To the extent possible, it’s good to avoid giving clues about the answer in the activity design/instructions, and I’m reasonably happy that I was able to do this.
Webapps are the Map, and Running Systems are the Territory
I previously wrote about a few web-based micromaterials for IP addresses and cron expressions, and while these are still very nice materials for basic learning outcomes, they are necessarily different from something that’s running in Gitpod.
The two linked materials above are fine for lower-level learning outcomes like knowledge (in the case of the IP material) and comprehension (and a bit of application, in the cron material).
Those “systems” are still based on logic that I created and embedded into the software that’s running them. So, for example, the cron strings rely on gnarly functions that I wrote myself, and therefore the assessment of whether the learner has correctly achieved the learning objective is also based on logic that I wrote myself.
Obviously, the particular learning objectives in the cron exercises are just focused on people getting familiar with turning words into a cron string and vice-versa.

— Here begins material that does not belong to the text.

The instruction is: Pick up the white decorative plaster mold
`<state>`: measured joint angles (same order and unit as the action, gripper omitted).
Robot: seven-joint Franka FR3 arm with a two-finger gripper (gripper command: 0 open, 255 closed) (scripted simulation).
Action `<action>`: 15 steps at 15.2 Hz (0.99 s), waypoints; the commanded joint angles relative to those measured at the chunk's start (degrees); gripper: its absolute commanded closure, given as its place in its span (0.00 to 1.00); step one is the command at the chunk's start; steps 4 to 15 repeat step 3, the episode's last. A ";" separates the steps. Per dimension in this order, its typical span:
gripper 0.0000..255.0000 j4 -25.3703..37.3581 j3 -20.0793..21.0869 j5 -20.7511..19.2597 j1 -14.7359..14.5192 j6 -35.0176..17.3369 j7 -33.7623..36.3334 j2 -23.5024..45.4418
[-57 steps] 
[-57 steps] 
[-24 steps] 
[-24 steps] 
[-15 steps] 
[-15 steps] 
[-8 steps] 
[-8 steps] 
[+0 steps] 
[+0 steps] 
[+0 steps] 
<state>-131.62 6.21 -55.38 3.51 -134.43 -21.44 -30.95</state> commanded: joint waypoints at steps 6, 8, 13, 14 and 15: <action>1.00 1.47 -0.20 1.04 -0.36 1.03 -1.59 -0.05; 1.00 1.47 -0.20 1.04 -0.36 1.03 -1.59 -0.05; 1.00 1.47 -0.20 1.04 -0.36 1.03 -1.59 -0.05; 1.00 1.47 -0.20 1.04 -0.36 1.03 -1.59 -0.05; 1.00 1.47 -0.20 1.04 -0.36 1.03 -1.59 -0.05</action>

What would be even more useful (because a more authentic target use task) would be to have learners take a description in words and set up a cron on a running system, since this is actually the type of task you need to know cron syntax for anyway.
Likewise, just knowing what the
strace command does is nice and everything, but actually using it in a running Linux system is where the real learning happens, because that’s where the real assessment happens (ie, does the system do the thing you were trying to make it do?). Related to situated cognition, the actual expression of the knowledge lies in its use, and that’s my favorite thing about the sadservers project.
I wanted to close with a few notes about the scenarios that can’t currently be implemented in Gitpod. One of them involves determining if you’re inside a VM or a container, and given that Gitpod is by definition inside a container, this seems a bit unnecessary to implement.
An additional exercise involves fixing a k3s deployment, and I’m currently looking into whether this is possible in Gitpod. It looks like there’s an open issue to run k3s natively, whereas it does seem possible to run k3s via emulation (it’s just a very convoluted and long setup process).
And obviously, some things will only be possible inside VMs (eg, dealing with boot issues and file system mounts), and so Gitpod is definitely not a silver bullet…
But there are a LOT of things that can be worked on inside a containerized environment, and as I continue to work through the sadservers scenarios, I’ll see if I can implement them inside Gitpod (cause it’s fun!).